Before the tenth plague struck, God executed judgment on every idol in Egypt. Stone gods shattered into fragments. Wooden gods rotted to dust. Idols of silver, brass, iron, and lead melted into puddles on the ground. And when the Egyptians finally drowned in the Red Sea, fire descended from heaven and consumed whatever remained of their gods.

According to the Chronicles of Jerahmeel, a 12th-century Hebrew chronicle translated by Moses Gaster in 1899, Moses went personally among the Egyptian firstborn before the final plague and delivered the warning himself. "About midnight," he told them, "the Lord will go forth in the midst of Egypt, and all the firstborn shall die." The firstborn panicked. They ran to their fathers and said, "Every plague Moses predicted has come true. Now he says we will die." Their fathers sent them to Pharaoh. But Pharaoh, himself a firstborn, refused to relent. He ordered his servants to beat anyone who begged him to release the Israelites.

The firstborn of Egypt took matters into their own hands. They turned on their own people and killed 600,000 Egyptians who supported Pharaoh's stubbornness. Even before God's angel arrived at midnight, Egypt was tearing itself apart from the inside.

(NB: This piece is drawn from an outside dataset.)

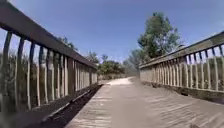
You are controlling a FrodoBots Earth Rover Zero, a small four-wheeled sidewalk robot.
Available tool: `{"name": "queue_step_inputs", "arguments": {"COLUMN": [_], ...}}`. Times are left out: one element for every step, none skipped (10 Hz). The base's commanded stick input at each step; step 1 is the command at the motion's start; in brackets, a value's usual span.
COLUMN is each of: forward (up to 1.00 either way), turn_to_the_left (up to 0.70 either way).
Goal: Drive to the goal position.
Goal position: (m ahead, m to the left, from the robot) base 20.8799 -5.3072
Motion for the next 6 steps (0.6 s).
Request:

When the Israelites finally left, Pharaoh pursued them with his chariots. At the Red Sea, God did not merely part the waters. He made the sea floor dry and comfortable for Israel while turning it into a deathtrap for Egypt. The waters crashed down on the Egyptian army like walls collapsing. Every chariot, every horse, every soldier vanished. The sea spit their bodies onto the shore so the Israelites could see with their own eyes that their oppressors were truly dead. Miriam took up her timbrel, and the women danced, because the empire that had enslaved them for generations was finished in a single night.